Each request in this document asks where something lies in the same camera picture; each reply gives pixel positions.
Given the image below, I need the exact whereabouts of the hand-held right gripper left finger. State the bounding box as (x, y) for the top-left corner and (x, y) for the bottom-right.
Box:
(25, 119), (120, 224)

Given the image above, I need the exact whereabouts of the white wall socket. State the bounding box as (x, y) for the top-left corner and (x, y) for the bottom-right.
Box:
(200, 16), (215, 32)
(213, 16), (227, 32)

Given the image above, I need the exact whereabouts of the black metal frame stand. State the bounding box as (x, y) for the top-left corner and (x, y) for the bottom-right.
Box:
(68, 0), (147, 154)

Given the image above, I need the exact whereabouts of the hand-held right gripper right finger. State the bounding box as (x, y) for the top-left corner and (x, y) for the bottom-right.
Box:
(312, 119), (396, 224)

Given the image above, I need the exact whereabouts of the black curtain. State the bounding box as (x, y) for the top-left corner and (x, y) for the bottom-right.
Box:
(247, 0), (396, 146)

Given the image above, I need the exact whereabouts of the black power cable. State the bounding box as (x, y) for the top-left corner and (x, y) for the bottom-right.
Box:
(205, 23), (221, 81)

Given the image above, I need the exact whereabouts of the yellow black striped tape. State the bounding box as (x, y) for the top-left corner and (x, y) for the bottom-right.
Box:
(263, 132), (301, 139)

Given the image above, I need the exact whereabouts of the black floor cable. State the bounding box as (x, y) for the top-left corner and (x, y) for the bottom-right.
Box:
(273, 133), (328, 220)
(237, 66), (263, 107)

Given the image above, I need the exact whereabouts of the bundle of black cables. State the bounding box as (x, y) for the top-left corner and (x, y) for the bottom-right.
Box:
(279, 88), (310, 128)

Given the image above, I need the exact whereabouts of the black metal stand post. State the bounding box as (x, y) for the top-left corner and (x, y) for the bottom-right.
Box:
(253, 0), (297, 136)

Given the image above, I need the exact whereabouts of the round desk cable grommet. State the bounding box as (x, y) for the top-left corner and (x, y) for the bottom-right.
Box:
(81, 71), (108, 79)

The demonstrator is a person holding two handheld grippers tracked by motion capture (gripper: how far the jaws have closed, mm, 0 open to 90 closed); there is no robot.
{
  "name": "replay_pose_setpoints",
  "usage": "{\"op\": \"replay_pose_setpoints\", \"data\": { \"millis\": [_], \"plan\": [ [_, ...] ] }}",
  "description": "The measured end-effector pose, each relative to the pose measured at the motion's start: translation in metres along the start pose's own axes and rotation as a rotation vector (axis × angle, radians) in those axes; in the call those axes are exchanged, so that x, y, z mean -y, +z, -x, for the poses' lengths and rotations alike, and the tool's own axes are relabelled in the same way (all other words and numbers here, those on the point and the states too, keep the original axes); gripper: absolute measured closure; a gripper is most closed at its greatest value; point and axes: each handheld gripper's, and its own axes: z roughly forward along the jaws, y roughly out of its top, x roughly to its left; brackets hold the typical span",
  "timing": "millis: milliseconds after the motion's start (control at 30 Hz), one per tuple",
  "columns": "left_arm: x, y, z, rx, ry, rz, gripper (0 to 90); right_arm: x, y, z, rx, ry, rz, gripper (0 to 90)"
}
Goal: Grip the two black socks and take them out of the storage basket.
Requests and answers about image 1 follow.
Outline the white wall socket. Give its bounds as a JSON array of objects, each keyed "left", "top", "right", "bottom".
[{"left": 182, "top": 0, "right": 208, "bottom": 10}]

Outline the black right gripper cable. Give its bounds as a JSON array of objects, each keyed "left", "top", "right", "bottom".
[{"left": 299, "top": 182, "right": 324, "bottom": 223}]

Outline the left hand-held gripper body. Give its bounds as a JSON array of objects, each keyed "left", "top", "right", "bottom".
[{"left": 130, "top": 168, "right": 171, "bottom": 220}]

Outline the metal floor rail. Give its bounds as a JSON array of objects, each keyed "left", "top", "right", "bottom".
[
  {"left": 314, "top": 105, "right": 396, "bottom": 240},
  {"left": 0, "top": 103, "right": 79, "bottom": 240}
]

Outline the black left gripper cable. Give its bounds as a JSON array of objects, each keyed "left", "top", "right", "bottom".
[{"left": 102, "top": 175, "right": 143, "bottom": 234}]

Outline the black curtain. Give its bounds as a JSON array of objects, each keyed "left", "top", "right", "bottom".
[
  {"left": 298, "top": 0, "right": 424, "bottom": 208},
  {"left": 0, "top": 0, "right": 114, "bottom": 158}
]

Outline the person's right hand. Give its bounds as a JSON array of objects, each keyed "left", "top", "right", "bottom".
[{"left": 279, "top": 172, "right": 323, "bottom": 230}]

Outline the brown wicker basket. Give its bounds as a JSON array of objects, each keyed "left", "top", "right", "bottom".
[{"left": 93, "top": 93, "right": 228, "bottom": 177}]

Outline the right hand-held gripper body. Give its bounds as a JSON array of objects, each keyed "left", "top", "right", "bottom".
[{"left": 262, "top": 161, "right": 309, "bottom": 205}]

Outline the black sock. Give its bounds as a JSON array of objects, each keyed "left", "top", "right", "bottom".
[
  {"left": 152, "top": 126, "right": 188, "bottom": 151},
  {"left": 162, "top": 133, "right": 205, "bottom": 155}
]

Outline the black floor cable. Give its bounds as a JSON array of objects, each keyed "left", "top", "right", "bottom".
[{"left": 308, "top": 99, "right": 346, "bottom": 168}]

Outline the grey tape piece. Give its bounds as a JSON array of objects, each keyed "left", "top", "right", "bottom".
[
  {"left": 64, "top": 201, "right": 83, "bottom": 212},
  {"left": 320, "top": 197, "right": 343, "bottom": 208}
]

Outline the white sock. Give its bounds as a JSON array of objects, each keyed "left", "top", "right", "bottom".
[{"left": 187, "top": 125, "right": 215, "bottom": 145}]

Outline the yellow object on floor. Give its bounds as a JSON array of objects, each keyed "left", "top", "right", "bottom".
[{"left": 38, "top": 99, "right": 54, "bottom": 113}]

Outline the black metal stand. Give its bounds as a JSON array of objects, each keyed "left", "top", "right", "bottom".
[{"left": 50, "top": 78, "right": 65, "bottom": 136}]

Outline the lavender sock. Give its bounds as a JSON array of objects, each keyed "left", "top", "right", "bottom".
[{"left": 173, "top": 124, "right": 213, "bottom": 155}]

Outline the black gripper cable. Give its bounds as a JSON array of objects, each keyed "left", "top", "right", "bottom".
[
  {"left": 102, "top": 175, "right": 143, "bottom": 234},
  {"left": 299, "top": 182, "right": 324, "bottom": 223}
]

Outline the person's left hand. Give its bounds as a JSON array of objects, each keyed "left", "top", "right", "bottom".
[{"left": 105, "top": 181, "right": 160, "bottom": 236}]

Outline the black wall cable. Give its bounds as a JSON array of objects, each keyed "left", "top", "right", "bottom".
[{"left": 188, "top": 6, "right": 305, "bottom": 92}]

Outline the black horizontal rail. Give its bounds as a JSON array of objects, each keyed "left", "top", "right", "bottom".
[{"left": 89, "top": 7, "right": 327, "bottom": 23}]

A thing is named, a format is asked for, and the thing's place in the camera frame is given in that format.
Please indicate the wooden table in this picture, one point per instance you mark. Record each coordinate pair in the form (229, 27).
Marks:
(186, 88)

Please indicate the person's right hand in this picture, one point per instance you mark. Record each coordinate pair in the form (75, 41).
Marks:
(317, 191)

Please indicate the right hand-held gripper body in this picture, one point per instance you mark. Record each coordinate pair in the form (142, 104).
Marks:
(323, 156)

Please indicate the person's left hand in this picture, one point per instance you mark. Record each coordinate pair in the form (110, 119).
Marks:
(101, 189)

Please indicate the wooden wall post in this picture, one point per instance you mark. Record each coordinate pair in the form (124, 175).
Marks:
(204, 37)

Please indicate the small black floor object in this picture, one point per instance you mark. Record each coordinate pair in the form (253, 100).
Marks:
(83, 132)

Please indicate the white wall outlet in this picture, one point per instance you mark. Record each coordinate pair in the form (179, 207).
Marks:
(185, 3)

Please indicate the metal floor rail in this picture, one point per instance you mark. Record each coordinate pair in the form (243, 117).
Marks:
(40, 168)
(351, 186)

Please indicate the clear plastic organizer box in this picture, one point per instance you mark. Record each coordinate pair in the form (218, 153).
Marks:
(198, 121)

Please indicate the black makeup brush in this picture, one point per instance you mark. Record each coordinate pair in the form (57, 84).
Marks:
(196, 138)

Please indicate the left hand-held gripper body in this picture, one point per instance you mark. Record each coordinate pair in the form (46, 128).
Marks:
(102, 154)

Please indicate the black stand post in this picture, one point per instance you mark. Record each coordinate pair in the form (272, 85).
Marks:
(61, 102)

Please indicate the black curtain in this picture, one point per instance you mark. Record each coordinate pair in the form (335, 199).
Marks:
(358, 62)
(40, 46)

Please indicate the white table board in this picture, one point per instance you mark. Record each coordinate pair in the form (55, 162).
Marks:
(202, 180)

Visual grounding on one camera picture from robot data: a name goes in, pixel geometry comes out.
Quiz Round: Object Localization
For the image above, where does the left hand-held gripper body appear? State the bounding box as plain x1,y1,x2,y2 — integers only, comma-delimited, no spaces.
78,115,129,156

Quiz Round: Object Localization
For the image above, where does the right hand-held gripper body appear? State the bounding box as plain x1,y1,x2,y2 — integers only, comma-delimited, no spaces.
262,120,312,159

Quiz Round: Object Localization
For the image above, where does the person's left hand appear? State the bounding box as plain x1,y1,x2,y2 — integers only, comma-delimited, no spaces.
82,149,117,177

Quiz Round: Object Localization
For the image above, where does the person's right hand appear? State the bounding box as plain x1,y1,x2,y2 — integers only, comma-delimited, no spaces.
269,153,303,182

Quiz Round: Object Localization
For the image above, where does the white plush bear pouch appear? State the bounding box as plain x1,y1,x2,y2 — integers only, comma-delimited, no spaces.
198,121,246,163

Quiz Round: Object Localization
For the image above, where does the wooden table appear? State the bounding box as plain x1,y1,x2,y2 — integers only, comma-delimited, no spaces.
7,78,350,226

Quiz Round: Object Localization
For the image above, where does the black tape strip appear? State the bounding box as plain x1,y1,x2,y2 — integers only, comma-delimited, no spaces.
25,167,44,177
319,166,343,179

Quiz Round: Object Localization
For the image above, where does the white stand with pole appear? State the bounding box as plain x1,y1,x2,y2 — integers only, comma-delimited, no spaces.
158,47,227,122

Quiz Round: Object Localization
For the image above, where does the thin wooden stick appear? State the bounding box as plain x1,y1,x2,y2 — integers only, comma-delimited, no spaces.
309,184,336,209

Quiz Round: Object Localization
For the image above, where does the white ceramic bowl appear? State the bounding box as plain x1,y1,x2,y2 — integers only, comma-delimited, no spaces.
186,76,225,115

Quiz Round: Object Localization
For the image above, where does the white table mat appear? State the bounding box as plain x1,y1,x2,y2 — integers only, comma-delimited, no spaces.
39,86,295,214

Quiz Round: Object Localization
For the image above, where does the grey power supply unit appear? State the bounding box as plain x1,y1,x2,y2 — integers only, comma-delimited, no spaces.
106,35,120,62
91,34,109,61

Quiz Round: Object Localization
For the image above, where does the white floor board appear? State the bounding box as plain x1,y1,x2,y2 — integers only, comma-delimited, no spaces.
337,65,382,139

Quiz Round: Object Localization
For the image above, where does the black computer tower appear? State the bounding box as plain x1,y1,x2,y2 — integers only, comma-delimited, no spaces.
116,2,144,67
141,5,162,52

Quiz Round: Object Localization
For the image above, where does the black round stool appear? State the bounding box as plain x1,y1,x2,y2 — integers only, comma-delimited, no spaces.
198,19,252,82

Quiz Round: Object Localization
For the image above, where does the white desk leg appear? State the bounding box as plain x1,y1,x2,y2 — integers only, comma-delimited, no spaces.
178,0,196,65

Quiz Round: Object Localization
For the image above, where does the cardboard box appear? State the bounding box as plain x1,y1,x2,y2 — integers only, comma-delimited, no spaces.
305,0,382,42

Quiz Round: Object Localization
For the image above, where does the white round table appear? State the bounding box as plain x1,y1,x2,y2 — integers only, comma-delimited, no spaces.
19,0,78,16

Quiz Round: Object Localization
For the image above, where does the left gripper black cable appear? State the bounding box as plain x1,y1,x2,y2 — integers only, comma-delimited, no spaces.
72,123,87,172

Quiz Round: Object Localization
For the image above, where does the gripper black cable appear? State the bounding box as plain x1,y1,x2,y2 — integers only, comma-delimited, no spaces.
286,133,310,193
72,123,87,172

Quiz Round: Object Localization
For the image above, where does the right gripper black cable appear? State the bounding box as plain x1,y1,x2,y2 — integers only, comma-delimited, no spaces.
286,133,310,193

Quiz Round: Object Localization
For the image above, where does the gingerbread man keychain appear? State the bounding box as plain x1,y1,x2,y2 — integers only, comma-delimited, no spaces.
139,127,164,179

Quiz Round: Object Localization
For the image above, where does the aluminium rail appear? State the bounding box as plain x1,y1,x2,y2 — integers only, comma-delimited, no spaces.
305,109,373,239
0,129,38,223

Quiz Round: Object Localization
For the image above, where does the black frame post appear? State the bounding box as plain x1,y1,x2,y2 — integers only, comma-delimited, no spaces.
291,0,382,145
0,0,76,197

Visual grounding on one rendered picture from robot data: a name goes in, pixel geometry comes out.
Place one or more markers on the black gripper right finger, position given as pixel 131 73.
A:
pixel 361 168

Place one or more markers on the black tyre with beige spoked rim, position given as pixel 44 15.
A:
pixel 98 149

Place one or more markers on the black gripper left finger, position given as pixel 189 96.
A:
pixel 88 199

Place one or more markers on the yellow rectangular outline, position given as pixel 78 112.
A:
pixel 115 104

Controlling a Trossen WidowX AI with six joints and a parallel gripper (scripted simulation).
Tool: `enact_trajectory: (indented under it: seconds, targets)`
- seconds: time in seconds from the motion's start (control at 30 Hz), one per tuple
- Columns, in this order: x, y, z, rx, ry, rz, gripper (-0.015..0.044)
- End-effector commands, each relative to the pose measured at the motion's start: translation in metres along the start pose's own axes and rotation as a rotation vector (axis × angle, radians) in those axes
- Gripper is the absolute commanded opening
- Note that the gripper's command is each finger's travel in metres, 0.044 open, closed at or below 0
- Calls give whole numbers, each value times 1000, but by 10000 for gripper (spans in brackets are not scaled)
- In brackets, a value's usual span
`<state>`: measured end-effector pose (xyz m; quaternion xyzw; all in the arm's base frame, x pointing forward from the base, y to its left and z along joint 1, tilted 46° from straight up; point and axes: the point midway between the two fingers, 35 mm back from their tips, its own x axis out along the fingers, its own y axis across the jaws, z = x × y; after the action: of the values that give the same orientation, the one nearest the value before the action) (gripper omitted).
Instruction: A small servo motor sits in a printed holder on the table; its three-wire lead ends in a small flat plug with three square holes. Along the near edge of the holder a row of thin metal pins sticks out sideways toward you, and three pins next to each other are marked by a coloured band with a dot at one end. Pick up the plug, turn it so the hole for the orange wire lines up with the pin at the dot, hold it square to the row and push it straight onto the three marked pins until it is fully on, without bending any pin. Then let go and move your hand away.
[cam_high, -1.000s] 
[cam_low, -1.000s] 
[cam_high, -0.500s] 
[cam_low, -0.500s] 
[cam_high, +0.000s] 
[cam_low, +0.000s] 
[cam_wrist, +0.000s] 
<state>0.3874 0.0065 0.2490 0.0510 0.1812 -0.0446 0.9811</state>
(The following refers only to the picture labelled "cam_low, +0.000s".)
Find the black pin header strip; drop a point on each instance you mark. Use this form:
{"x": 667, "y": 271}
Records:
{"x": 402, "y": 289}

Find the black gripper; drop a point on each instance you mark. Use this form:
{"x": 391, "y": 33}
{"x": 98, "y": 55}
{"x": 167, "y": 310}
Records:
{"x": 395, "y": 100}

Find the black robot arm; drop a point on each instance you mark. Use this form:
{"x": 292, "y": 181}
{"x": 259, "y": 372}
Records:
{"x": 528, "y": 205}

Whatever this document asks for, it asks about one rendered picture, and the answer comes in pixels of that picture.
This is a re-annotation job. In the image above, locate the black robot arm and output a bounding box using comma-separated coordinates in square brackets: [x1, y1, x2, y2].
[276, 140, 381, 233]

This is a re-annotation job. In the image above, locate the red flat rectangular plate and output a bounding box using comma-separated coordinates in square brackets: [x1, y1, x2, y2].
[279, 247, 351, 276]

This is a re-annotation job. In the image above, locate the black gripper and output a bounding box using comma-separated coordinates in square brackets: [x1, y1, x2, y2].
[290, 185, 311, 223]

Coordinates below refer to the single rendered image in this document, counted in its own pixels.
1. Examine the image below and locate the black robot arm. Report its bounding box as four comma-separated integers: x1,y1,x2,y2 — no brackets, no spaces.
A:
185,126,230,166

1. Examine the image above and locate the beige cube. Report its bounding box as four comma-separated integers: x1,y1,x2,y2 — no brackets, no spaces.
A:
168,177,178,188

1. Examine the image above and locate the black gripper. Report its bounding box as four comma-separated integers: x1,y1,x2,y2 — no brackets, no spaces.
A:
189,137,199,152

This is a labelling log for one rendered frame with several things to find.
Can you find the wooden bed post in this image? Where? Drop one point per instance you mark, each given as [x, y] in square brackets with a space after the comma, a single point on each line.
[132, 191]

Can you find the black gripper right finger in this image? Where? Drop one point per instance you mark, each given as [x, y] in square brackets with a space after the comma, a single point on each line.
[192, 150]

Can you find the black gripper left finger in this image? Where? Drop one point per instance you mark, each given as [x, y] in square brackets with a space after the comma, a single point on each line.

****************************************

* Problem to work on
Going through the material, count each line that carries the word "asks", and output only that count.

* Task result
2